While I think both KStream (Kafka Streams) and Flux (Reactor) will have there own advantages and are interesting to support, one open question we will have to solve is : should we build Reactive Streams support directly based on low level Kafka Producer / Consumer API or on top of Kafka Streams by converting KStream to Reactor Flux for example ...

mbogoevici commented 8 years ago

As far as I can tell, the KStream interface is mainly designed with a functional programming model in mind, but not necessarily reactive pull. That it follows a push model driven by the consumer thread becomes clearer when looking at https://github.com/apache/kafka/blob/trunk/streams/src/main/java/org/apache/kafka/streams/processor/internals/StreamThread.java#L311. So, at a first glance, I do not believe that this fits well with building a Reactive Streams wrapper around it. I do see an interesting opportunity of hooking in Flux/Mono by adapting stream component pipelines, though so let's keep the discussion open.

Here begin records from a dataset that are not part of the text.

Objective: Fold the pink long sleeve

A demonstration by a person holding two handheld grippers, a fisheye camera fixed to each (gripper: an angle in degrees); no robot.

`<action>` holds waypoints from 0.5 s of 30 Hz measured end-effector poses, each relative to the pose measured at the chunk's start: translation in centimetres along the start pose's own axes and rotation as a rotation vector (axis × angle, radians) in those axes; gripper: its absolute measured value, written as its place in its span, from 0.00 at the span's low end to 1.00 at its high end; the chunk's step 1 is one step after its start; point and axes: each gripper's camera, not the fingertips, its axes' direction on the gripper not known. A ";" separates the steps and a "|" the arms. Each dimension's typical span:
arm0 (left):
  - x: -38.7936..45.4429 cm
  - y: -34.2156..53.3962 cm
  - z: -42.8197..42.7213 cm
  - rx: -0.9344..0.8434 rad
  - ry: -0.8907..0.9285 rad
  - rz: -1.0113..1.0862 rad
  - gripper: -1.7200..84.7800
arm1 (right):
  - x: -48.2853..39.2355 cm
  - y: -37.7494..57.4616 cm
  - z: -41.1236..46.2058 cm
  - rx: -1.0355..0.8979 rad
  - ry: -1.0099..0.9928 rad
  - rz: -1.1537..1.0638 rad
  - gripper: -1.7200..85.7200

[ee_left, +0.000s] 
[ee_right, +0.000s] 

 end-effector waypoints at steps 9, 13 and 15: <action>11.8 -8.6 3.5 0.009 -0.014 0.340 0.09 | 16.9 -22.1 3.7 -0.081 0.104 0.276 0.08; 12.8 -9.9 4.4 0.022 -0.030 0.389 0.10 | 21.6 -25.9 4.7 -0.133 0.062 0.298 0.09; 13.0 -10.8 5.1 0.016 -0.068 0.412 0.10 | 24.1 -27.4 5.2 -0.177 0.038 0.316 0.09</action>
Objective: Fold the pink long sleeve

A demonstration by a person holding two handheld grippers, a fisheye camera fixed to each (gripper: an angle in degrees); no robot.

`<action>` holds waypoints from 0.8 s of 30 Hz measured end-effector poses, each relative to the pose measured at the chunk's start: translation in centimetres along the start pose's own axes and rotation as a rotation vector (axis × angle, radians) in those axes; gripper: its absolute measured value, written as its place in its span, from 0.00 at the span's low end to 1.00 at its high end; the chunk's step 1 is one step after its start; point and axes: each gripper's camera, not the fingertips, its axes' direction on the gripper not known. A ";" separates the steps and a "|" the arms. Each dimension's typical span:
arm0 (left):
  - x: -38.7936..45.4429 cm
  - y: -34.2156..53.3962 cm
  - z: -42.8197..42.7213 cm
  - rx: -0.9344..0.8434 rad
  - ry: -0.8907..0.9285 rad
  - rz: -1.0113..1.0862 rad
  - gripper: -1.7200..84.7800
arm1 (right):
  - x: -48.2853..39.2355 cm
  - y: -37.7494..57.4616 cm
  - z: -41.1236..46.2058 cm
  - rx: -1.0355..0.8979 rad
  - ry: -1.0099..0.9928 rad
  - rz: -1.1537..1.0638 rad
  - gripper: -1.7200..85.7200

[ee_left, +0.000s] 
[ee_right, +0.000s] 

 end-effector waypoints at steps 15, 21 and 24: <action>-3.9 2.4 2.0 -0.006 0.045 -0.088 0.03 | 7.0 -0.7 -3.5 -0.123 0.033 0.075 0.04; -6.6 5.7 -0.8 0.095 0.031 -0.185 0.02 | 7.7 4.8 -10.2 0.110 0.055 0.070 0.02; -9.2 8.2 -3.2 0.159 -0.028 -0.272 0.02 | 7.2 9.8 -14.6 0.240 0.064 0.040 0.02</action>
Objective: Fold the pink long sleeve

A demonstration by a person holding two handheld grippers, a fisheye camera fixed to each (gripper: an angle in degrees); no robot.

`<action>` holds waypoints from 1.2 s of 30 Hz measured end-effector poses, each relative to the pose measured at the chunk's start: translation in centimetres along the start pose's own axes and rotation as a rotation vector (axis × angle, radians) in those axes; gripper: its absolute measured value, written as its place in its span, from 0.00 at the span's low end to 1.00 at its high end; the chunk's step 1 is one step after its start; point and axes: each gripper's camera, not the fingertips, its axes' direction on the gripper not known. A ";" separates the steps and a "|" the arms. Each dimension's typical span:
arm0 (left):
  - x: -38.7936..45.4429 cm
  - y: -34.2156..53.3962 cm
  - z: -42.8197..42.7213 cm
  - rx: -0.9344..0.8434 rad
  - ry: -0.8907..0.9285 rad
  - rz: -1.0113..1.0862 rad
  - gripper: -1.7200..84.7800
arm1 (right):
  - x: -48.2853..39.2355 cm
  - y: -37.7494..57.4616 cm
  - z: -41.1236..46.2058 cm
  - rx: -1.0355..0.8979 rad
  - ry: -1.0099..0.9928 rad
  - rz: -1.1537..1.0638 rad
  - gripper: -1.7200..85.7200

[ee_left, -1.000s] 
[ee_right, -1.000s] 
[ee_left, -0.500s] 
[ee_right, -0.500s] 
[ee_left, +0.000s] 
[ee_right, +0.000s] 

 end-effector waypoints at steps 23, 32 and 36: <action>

artembilan commented 7 years ago

Just for the full picture: https://github.com/reactor/reactor-kafka

adamdec commented 7 years ago

Hi, do you plan to integrate reactor-kafka into spring-kafka?

garyrussell commented 7 years ago

Yes, that is the plan, after it stabilizes.

PedroAlvarado commented 7 years ago

@garyrussell Help me understand this better. Fast forward a number of releases, there will be built-in support for both kstreams and reactor-kafka. Moreover, the kstreams integration will not be wrapped around reactive-streams story. Correct?

garyrussell commented 7 years ago

Correct.

lpandzic commented 6 years ago

Is this targeted for 2.0?

artembilan commented 6 years ago

I don't think so. The Spring Kafka 2.0 is targeted for the September 21, just after Spring Framework 5.0 GA And I don't see any plans for Reactor Kafka GA release.

@ilayaperumalg , any thoughts, please?

More over there is still need some work to do from our side on the matter. So, in my best feeling this task is going to be deferred to the 2.1 version.

rotilho commented 6 years ago

Hello @artembilan! Are there still any plans for a reactive kafka operations?

artembilan commented 6 years ago

They are, indeed, but we haven't started 2.1 branch yet.

Any contribution is welcome, of course!

hartmut-co-uk commented 6 years ago

@artembilan meaning 2.2? https://github.com/spring-projects/spring-kafka/releases

Is there any timeline for this? Thanks.

artembilan commented 6 years ago

Sorry, I don't have resource in my mind to jump to this subject.

If you or anyone else can contribute the feature it will be great and I will be glad to review merge.

Only what I feel now is like 2.2 probably will be based on the Spring Framework 5.1 and therefore will be release somewhere after that one. Although I might be wrong and @garyrussell has some other vision for the subject.

garyrussell commented 6 years ago

We currently have higher priorities; community contributions would be most welcome.

hartmut-co-uk commented 6 years ago

Hi, many thanks for the update! ..didn't mean to add pressure - I'll try to find time to have a closer look.